> Work task
Although the entries contain pictures, return everything else in them verbatim and omit the pictures.

> Information

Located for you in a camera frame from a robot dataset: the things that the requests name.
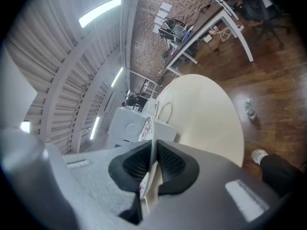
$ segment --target black office chair
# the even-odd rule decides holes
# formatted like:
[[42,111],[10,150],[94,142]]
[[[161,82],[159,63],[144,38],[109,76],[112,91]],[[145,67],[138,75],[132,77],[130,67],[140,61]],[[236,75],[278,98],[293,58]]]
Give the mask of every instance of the black office chair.
[[261,29],[261,33],[256,37],[255,45],[258,45],[260,38],[268,32],[271,32],[279,42],[279,48],[283,49],[283,43],[276,34],[274,28],[283,28],[287,30],[287,33],[290,34],[290,27],[284,25],[276,25],[272,22],[273,19],[281,18],[282,12],[279,10],[276,4],[271,0],[272,5],[268,8],[265,7],[262,0],[242,0],[243,5],[237,11],[245,20],[253,21],[263,21],[262,24],[252,26],[254,32],[257,29]]

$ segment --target brick wall
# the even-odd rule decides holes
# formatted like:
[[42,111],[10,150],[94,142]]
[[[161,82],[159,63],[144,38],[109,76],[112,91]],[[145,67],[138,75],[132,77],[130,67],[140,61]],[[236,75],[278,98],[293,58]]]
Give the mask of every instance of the brick wall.
[[139,0],[134,20],[130,68],[154,81],[158,70],[164,68],[162,53],[167,50],[166,40],[153,32],[154,19],[162,2],[172,5],[168,17],[184,16],[184,23],[193,23],[202,7],[213,0]]

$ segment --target bottle
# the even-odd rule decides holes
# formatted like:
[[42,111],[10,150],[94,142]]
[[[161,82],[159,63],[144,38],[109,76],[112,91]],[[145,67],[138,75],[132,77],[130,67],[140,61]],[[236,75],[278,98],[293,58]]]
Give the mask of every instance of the bottle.
[[256,118],[256,111],[254,107],[254,98],[246,98],[245,100],[245,111],[248,118],[253,121]]

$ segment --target ceiling light
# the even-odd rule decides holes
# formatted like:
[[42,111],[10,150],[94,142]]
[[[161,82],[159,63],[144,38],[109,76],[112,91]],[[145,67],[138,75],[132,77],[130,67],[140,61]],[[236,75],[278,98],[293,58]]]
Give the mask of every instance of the ceiling light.
[[99,118],[100,117],[97,117],[96,120],[95,120],[94,127],[93,127],[93,130],[92,130],[91,136],[90,136],[90,140],[93,139],[93,137],[94,137],[94,134],[95,134],[95,131],[96,131],[96,128],[97,128],[97,124],[98,124]]
[[22,122],[20,125],[20,129],[25,133],[30,133],[30,122]]
[[123,67],[119,70],[118,74],[117,74],[116,77],[114,78],[113,83],[111,84],[111,87],[114,86],[116,80],[118,79],[118,77],[119,77],[119,75],[120,75],[120,73],[121,73],[122,71],[123,71]]
[[120,3],[121,0],[112,0],[110,2],[104,3],[103,5],[100,5],[99,7],[93,9],[92,11],[89,11],[86,15],[82,16],[79,19],[81,27],[84,28],[93,19],[97,18],[99,15],[103,14],[104,12],[107,12],[108,10],[116,6],[119,6]]

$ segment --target shoe
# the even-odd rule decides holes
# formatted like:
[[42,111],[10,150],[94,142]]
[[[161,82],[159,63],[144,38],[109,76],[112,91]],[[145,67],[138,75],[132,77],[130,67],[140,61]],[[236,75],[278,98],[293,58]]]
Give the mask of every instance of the shoe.
[[251,159],[260,165],[260,161],[264,156],[267,156],[267,152],[262,149],[256,149],[251,153]]

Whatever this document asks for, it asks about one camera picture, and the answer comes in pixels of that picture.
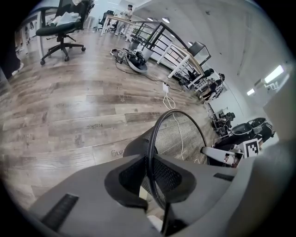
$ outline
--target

> Answer for the task
Located for you in a camera frame from a robot dataset: the things that the requests name.
$ segment --target black office chair
# the even-odd rule decides holes
# formatted like:
[[42,111],[10,150],[94,142]]
[[[161,82],[159,63],[144,38],[109,76],[112,91]],[[145,67],[138,75],[132,77],[130,67],[140,61]],[[236,75],[278,98],[293,58]]]
Give the mask of every instance of the black office chair.
[[261,29],[261,33],[256,37],[255,45],[258,45],[260,38],[268,32],[271,32],[279,42],[279,48],[283,49],[283,43],[276,34],[274,28],[283,28],[287,30],[287,33],[290,34],[290,27],[284,25],[276,25],[272,22],[273,19],[281,18],[282,12],[279,10],[276,4],[271,0],[272,5],[268,8],[265,7],[262,0],[242,0],[243,5],[237,11],[245,20],[253,21],[263,21],[262,24],[252,26],[254,32],[257,29]]

$ segment --target brick wall
# the even-odd rule decides holes
# formatted like:
[[42,111],[10,150],[94,142]]
[[[161,82],[159,63],[144,38],[109,76],[112,91]],[[145,67],[138,75],[132,77],[130,67],[140,61]],[[236,75],[278,98],[293,58]]]
Give the mask of every instance of the brick wall.
[[139,0],[134,20],[130,68],[154,81],[158,70],[164,68],[162,53],[167,50],[166,40],[153,32],[154,19],[162,2],[172,5],[168,17],[184,16],[184,23],[193,23],[202,7],[213,0]]

$ segment --target bottle
# the even-odd rule decides holes
# formatted like:
[[42,111],[10,150],[94,142]]
[[[161,82],[159,63],[144,38],[109,76],[112,91]],[[145,67],[138,75],[132,77],[130,67],[140,61]],[[236,75],[278,98],[293,58]]]
Give the mask of every instance of the bottle.
[[256,118],[256,111],[254,107],[254,98],[246,98],[245,100],[245,111],[248,118],[253,121]]

$ segment --target ceiling light
# the even-odd rule decides holes
# formatted like:
[[42,111],[10,150],[94,142]]
[[[161,82],[159,63],[144,38],[109,76],[112,91]],[[145,67],[138,75],[132,77],[130,67],[140,61]],[[236,75],[278,98],[293,58]]]
Give the mask of every instance of the ceiling light.
[[99,118],[100,117],[97,117],[96,120],[95,120],[94,127],[93,127],[93,130],[92,130],[91,136],[90,136],[90,140],[93,139],[93,137],[94,137],[94,134],[95,134],[95,131],[96,131],[96,128],[97,128],[97,124],[98,124]]
[[22,122],[20,125],[20,129],[25,133],[30,133],[30,122]]
[[123,67],[119,70],[118,74],[117,74],[116,77],[114,78],[113,83],[111,84],[111,87],[114,86],[116,80],[118,79],[118,77],[119,77],[119,75],[120,75],[120,73],[121,73],[122,71],[123,71]]
[[120,3],[121,0],[112,0],[110,2],[104,3],[103,5],[100,5],[99,7],[93,9],[92,11],[89,11],[86,15],[82,16],[79,19],[81,27],[84,28],[93,19],[97,18],[99,15],[103,14],[104,12],[107,12],[108,10],[116,6],[119,6]]

$ segment --target shoe
# the even-odd rule decides holes
# formatted like:
[[42,111],[10,150],[94,142]]
[[[161,82],[159,63],[144,38],[109,76],[112,91]],[[145,67],[138,75],[132,77],[130,67],[140,61]],[[236,75],[278,98],[293,58]]]
Give the mask of every instance of the shoe.
[[251,159],[260,165],[260,161],[264,156],[267,156],[267,152],[262,149],[256,149],[251,153]]

Whatever this document asks for, it asks about one camera picture, and the answer comes in pixels of that picture.
$ outline
--target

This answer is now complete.